Guidance: This skill is coherent with its described purpose, but before installing consider: (1) Verify the npm package (@lark-project/meego-mcporter) and its publisher — inspect its npm page or source repository and confirm the package/version is trusted. (2) Prefer the browser OAuth flow on a local machine; if you use the remote flow, only provide already-authorized credential files yourself and do not allow the agent to fetch credentials from other locations. (3) The skill will read/write ~/.mcporter/credentials.json — ensure file permissions are tight and keep backups. (4) The SKILL.md forbids logging/transmitting credentials, but that relies on the agent enforcing it; treat credential handling as sensitive. (5) If you run this on a shared or production server, consider performing OAuth locally and copying credentials manually rather than letting any agent write files. If you want higher assurance, review the code of the npm package before installing and install the package manually rather than relying on automatic npx installs.

Review Dimensions

Purpose & Capability: okThe name/description (Meego via MCP with OAuth) aligns with the declared binaries (node, npx), the config path (~/.mcporter/credentials.json) and the install of @lark-project/meego-mcporter which provides the meego-mcporter CLI. Nothing requested appears unrelated to the stated purpose.

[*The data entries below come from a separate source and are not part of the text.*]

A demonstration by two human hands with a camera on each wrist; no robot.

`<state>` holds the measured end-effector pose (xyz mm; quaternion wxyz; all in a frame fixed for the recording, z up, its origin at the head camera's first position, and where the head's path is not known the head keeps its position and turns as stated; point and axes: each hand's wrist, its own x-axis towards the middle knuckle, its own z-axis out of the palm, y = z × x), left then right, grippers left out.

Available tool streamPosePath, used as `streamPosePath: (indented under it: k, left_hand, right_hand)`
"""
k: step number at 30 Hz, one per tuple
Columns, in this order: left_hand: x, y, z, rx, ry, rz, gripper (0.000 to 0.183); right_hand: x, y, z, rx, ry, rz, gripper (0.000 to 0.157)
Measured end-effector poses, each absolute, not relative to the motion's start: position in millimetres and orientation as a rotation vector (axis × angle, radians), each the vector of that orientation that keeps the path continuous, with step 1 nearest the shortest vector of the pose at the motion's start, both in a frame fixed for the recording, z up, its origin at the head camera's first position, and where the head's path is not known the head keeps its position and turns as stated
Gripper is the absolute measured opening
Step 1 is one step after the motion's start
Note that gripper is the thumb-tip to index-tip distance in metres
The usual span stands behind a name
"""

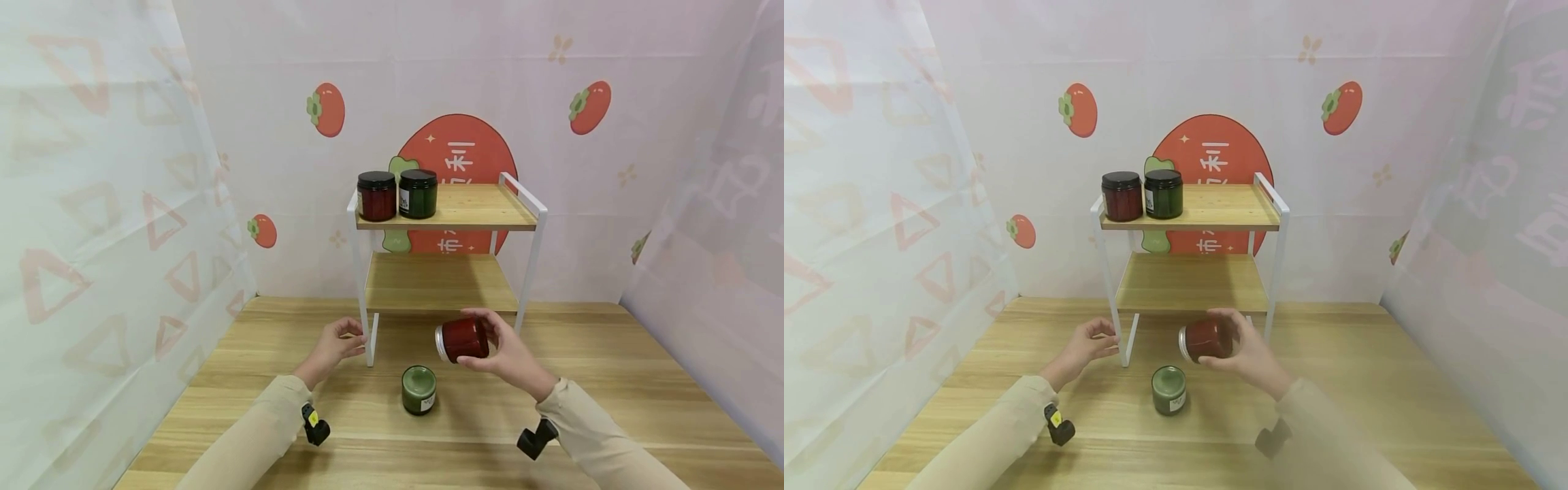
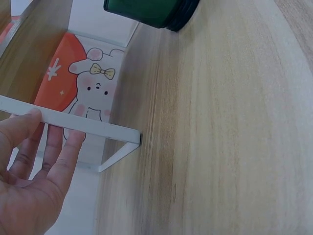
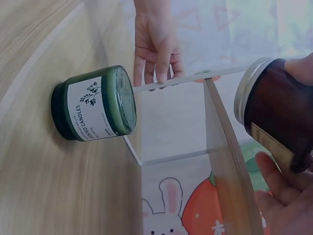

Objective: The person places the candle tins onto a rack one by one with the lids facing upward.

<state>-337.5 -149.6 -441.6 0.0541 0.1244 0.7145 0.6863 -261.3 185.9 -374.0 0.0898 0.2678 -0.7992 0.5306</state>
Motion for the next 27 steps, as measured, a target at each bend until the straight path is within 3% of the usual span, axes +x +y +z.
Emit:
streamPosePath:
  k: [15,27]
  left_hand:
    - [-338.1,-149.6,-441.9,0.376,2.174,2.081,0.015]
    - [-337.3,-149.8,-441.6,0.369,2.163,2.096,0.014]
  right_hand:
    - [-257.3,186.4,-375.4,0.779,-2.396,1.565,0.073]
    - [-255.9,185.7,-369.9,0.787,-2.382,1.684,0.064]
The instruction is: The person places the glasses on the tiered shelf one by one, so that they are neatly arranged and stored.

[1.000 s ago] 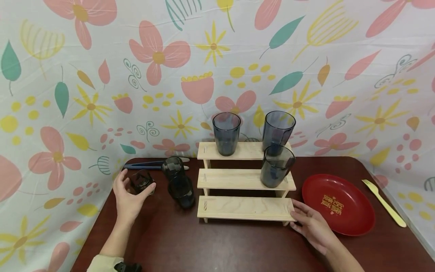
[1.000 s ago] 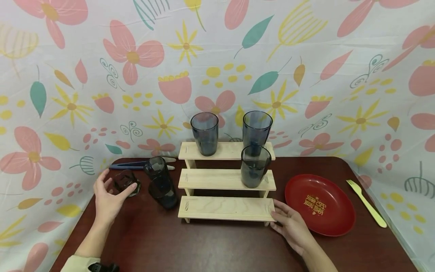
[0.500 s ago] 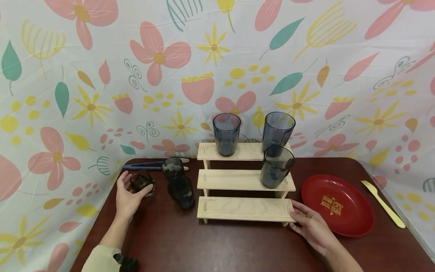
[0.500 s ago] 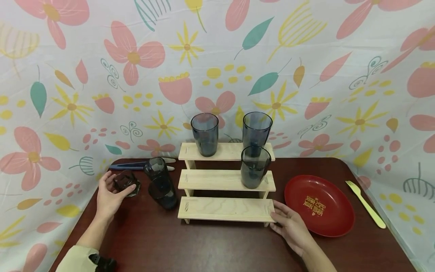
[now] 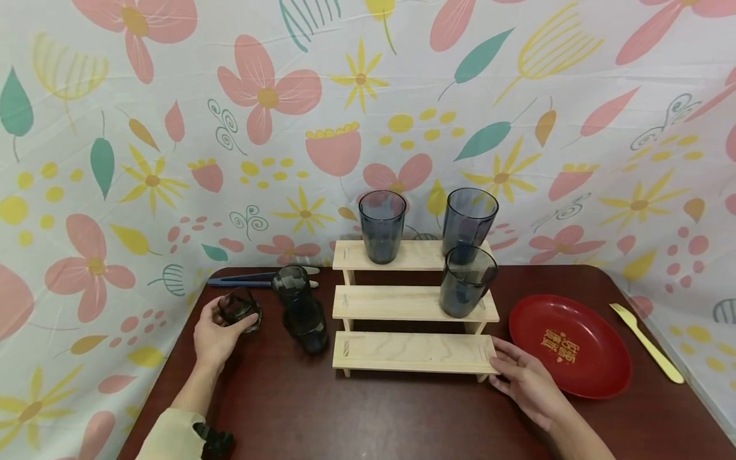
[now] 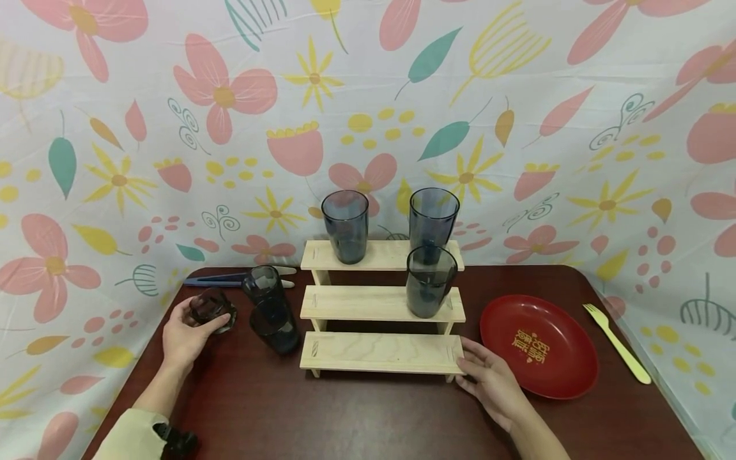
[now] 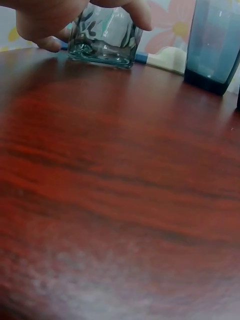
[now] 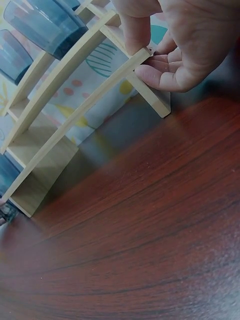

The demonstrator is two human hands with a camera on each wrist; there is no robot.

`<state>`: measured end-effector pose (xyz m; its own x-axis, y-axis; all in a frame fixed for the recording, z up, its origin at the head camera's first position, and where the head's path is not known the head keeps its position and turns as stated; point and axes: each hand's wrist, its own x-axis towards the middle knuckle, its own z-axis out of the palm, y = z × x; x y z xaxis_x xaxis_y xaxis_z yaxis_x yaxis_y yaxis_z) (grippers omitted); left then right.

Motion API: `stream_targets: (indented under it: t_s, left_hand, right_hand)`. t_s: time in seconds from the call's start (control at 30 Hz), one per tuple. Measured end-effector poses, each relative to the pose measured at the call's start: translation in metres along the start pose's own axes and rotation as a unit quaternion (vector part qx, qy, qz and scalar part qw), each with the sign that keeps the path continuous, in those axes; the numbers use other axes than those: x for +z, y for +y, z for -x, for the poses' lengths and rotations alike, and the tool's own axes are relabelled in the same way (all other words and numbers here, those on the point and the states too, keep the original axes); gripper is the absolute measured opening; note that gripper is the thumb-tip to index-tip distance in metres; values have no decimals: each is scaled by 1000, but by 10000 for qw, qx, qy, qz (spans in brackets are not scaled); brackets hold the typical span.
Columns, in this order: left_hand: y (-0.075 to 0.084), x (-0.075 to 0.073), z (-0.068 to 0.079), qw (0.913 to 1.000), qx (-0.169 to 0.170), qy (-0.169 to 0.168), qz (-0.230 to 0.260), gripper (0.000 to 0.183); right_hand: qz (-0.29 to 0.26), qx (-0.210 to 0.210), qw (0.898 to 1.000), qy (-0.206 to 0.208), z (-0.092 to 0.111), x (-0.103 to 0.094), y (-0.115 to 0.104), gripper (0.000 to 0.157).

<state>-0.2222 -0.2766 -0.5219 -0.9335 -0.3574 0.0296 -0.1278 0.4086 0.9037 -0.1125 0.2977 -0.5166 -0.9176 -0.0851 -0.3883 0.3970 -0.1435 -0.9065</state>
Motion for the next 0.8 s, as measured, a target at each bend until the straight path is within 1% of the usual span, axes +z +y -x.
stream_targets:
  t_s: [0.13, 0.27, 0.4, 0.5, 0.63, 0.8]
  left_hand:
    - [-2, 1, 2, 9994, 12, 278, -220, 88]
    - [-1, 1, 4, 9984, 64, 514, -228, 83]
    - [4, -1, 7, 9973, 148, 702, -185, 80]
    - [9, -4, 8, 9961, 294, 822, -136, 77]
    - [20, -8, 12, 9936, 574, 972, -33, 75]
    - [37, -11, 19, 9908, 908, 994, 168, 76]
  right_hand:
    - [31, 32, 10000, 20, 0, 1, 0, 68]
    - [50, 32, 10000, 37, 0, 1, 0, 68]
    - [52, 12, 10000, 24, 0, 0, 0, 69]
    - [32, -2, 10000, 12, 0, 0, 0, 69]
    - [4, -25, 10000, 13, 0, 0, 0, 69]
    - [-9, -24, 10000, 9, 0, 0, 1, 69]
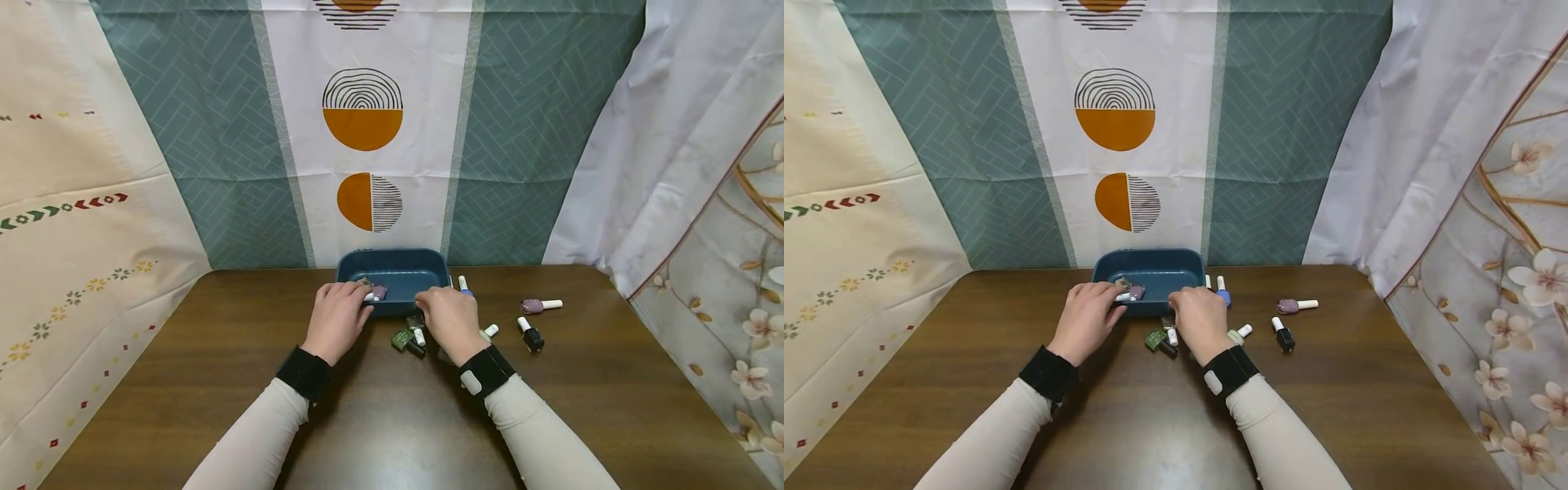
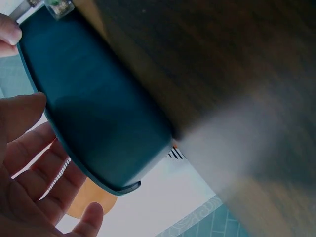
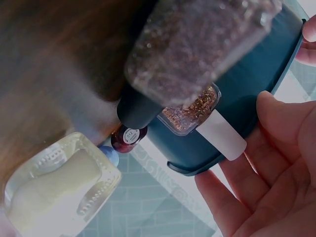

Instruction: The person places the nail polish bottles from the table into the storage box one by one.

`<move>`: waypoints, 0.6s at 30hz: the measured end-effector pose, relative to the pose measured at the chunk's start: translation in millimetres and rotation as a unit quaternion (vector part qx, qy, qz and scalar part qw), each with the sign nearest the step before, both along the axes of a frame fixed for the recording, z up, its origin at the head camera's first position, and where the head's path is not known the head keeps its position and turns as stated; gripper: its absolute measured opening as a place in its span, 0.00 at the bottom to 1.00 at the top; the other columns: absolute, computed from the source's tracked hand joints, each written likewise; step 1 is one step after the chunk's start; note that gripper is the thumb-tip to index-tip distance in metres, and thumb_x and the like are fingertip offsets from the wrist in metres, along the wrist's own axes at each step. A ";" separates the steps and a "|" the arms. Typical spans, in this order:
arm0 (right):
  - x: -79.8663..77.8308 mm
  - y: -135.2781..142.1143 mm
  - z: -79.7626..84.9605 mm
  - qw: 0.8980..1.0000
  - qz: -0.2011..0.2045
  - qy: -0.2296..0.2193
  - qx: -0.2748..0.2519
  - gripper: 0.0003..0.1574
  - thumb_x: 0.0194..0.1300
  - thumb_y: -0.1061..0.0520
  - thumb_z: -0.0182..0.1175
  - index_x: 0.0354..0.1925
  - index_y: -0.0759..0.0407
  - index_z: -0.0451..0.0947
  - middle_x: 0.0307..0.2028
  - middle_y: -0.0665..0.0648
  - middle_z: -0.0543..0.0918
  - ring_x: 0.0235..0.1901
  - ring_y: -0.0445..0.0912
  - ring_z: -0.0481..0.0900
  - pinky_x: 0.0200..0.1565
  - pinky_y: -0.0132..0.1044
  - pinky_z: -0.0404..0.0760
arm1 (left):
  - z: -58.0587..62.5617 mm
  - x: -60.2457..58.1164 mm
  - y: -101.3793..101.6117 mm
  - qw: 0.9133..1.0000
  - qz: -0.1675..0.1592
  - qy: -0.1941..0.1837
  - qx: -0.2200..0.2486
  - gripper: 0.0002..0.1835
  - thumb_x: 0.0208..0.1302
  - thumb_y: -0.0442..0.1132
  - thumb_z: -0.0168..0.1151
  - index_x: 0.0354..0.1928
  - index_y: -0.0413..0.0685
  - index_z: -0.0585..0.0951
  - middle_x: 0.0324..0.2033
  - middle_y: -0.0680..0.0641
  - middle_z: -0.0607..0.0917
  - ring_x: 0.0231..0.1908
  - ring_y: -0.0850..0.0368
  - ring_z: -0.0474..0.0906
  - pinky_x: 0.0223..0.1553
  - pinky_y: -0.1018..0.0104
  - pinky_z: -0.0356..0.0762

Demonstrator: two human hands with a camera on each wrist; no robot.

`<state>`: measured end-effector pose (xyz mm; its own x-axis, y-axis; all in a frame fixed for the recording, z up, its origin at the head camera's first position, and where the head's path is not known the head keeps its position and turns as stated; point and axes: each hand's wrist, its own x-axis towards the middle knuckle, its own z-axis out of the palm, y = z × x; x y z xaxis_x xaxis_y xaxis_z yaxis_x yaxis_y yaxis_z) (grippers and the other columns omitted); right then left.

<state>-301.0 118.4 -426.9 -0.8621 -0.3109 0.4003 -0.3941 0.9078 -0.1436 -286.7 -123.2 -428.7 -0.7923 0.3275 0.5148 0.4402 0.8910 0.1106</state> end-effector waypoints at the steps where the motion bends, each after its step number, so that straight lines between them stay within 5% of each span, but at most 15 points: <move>1: 0.4 0.5 -0.3 1.000 0.000 0.003 -0.001 0.09 0.78 0.53 0.72 0.52 0.46 0.95 0.43 0.49 0.94 0.41 0.49 0.91 0.36 0.48 0.86 | -0.4 0.0 -0.2 1.000 -0.001 0.005 -0.001 0.18 0.73 0.41 0.77 0.60 0.42 0.89 0.56 0.43 0.90 0.57 0.41 0.84 0.67 0.38 0.71; 18: 1.7 -1.6 -1.3 1.000 0.006 0.019 -0.006 0.09 0.77 0.54 0.73 0.51 0.47 0.95 0.42 0.50 0.94 0.39 0.50 0.91 0.33 0.49 0.86 | -5.3 -1.8 -7.9 0.999 -0.019 0.036 -0.017 0.16 0.69 0.37 0.80 0.55 0.41 0.90 0.50 0.42 0.91 0.53 0.42 0.85 0.65 0.44 0.78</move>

Instruction Scope: noteSKILL.md instructs the agent to run the mcporter CLI via npx, read and (with explicit user confirmation) write ~/.mcporter/credentials.json, and help the user through a remote OAuth flow. Those actions are necessary for the described OAuth use-cases, but reading/writing credential files is sensitive — the skill text forbids logging or transmitting credentials and requires step-by-step user confirmation, which is good practice but depends on the agent enforcing it.
Install Mechanism: okInstallation is an npm package (@lark-project/meego-mcporter) that creates a meego-mcporter binary. This is a standard registry install (moderate supply-chain risk compared with no install, but coherent with functionality). No arbitrary download URLs or extract-from-remote archives are used.
Credentials: okNo environment variables or unrelated credentials are requested. The only required item is the mcporter credentials file path (~/.mcporter/credentials.json), which is proportional for OAuth-based operation.
Persistence & Privilege: okThe skill is not always-enabled and does not request elevated platform privileges. It will create/modify files under the user's ~/.mcporter directory (expected for credential storage) and does not indicate changes to other skills or system-wide agent config.